Pound (1.2525) is managing hold above the key support level of 1.25. Though an intermediate bounce to 1.26 cannot be ruled out in the near-term, the broader view remains bearish for it to break 1.25 and fall to 1.2350 in the coming days.
USDCNY (6.8925) has surged in early trades today and can test the resistance at 6.90. A break above 6.90 will take it to 6.92-6.93. But a pull-back from 6.90 can keep the pair in the 6.83-6.90 range for some more time.
USDINR (68.4250) has support in the 68.40-68.35 region which can hold for a while and trigger a bounce to 68.80 or even higher levels in the near term. But the broader view remains bearish for the USDINR to break 68.35 eventually and fall to 68 in the coming days.

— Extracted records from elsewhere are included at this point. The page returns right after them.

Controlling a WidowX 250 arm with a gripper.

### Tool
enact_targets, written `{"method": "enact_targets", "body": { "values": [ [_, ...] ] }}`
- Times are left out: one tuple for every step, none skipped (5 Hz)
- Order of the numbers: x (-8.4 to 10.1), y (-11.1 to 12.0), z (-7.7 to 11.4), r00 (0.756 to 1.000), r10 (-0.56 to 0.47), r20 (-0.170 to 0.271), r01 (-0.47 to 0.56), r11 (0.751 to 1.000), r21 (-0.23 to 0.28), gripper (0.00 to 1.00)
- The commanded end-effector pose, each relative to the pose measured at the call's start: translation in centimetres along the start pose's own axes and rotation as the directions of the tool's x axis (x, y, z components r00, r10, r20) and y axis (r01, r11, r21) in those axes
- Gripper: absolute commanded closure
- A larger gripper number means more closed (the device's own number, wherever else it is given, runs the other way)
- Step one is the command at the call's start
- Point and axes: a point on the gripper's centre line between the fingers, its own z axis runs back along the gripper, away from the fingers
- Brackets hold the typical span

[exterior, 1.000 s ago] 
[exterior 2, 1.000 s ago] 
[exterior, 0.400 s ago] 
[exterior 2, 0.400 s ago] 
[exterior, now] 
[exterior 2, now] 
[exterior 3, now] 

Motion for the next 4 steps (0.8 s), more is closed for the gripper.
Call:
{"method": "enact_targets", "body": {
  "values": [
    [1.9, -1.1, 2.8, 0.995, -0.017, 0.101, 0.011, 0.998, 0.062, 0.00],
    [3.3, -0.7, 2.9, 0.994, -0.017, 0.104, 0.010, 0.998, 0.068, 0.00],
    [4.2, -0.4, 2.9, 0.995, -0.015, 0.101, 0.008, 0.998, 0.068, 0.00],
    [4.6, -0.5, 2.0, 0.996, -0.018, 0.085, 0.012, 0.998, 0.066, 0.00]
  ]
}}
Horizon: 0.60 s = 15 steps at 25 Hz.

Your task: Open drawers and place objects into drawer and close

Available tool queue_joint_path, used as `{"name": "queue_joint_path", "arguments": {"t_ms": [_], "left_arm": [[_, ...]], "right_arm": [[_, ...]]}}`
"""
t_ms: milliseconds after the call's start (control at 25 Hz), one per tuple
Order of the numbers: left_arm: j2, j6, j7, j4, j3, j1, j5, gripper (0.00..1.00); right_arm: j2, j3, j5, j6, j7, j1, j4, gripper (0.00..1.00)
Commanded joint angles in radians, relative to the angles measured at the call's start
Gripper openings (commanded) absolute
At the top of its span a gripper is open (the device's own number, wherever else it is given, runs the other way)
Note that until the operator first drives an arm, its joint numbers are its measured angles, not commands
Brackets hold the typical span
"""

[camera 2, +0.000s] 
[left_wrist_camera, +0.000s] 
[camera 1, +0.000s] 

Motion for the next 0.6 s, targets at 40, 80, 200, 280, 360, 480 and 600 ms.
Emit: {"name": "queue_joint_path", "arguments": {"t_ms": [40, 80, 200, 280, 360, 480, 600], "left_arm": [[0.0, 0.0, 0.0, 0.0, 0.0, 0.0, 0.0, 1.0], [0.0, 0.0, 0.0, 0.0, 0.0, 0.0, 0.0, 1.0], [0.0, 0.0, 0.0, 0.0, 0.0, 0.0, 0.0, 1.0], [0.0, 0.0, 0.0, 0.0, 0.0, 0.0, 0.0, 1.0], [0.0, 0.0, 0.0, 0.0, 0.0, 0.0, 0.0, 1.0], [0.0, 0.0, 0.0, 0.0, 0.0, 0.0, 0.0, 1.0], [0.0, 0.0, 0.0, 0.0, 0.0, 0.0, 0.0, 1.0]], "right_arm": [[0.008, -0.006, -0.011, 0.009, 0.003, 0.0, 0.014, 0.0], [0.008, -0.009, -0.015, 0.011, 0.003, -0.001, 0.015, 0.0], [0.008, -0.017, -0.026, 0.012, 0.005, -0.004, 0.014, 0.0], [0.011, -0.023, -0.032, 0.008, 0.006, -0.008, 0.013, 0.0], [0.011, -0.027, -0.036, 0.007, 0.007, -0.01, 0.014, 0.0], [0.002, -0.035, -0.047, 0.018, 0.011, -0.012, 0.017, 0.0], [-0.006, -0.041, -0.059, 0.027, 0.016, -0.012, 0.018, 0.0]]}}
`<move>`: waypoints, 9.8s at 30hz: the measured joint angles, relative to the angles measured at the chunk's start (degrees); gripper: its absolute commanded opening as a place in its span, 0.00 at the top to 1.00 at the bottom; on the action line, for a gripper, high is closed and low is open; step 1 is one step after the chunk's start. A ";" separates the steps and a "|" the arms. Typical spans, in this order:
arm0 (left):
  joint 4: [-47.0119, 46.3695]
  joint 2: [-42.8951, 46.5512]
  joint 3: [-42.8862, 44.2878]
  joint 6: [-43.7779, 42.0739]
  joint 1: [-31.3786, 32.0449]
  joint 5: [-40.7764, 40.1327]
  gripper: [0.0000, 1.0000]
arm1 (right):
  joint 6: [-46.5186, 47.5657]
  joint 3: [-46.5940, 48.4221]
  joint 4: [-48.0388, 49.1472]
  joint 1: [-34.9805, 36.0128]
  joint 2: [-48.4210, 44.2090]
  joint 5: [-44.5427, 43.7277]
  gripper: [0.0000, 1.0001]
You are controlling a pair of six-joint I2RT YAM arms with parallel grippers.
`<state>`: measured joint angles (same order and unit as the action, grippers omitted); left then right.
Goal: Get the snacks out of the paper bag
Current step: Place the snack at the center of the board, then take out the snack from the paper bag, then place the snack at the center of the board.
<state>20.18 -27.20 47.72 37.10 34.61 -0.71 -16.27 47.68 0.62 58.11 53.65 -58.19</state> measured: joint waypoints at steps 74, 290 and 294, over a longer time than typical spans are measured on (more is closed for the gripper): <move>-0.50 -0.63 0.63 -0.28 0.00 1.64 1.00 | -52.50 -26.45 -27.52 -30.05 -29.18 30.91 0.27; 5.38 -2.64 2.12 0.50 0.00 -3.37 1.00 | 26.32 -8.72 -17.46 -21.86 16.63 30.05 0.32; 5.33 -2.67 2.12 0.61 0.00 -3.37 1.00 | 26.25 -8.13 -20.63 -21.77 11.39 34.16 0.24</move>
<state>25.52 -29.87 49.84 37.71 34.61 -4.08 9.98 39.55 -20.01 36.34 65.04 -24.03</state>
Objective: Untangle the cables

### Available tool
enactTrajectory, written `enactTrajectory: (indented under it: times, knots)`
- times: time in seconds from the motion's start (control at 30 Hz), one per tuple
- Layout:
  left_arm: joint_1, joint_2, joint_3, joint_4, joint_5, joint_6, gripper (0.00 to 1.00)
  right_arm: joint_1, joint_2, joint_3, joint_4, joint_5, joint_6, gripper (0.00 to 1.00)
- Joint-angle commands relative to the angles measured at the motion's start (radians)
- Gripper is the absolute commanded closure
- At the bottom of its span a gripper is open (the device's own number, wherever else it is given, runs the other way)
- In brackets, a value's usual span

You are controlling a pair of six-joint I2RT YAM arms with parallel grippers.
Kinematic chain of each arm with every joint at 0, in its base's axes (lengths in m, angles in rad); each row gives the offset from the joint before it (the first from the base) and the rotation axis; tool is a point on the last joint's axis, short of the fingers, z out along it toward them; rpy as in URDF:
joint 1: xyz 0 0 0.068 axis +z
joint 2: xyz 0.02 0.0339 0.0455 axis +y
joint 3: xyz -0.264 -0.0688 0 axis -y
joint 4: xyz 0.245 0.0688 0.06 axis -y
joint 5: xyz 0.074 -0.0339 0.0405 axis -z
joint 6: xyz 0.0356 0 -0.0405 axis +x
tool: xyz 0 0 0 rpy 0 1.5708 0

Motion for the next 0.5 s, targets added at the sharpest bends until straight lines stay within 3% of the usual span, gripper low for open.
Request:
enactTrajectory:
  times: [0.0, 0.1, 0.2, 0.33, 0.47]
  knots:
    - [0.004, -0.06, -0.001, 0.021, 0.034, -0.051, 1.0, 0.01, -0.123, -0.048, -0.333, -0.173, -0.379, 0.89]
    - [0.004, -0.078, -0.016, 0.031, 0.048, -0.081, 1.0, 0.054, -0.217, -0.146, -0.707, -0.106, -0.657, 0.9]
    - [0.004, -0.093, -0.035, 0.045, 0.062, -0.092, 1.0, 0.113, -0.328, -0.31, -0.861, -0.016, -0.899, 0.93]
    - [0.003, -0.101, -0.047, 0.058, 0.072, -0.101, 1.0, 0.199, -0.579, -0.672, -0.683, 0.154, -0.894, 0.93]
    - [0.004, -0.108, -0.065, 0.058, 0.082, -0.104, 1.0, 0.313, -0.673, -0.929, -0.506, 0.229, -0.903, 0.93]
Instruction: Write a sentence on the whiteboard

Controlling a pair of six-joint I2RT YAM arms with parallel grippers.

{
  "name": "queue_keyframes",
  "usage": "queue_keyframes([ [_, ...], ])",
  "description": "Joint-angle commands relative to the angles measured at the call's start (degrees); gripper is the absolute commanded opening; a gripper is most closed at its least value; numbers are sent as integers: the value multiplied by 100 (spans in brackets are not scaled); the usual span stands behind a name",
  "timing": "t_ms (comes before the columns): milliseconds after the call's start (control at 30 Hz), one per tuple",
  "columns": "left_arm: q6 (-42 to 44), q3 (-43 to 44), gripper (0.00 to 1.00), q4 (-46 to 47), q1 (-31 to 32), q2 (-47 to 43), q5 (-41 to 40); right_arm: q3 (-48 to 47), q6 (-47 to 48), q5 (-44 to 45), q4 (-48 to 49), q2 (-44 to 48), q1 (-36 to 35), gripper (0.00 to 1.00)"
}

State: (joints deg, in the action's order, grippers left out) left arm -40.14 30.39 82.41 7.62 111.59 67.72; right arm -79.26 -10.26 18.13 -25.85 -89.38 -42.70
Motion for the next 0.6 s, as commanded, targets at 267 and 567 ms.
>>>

The strong US nonfarm payroll numbers have given a breather to the yields as it has reduced the chances of an immediate rate cut from the Fed. The yields have bounced on Friday and can either consolidate or see an intermediate bounce within their overall downtrend.
The US Treasury yields are up sharply across tenors. The 2Yr (1.85%), 5Yr (1.82%), 10Yr (2.02%) and 30Yr (2.53%) were up between 6 and 9 bps. The 10Yr (2.02%) has bounced back above the 2% mark. It can move further up to 2.08%-2.10% in the near term while it remains above 2.%. Similarly, the 5Yr (1.82%) can rise to 1.88% and 1.90% while it sustains above 1.80%.
The 5Yr (-0.64%), 10Yr (-0.37%) and 30Yr (0.24%) German yields were up sharply while the 2Yr (-0.76%) was down marginally. The yields can move further higher in the near term .The 5Yr can test -0.60% while the 10Yr can move up to -0.32% and -0.30%.
The 10Yr GOI tumbled to 6.5636% on Friday and has bounced from there. Strong support is in the 6.60%-6.55% which can halt the current downtrend and trigger a reversal to 7.00% and 7.10% in the coming weeks.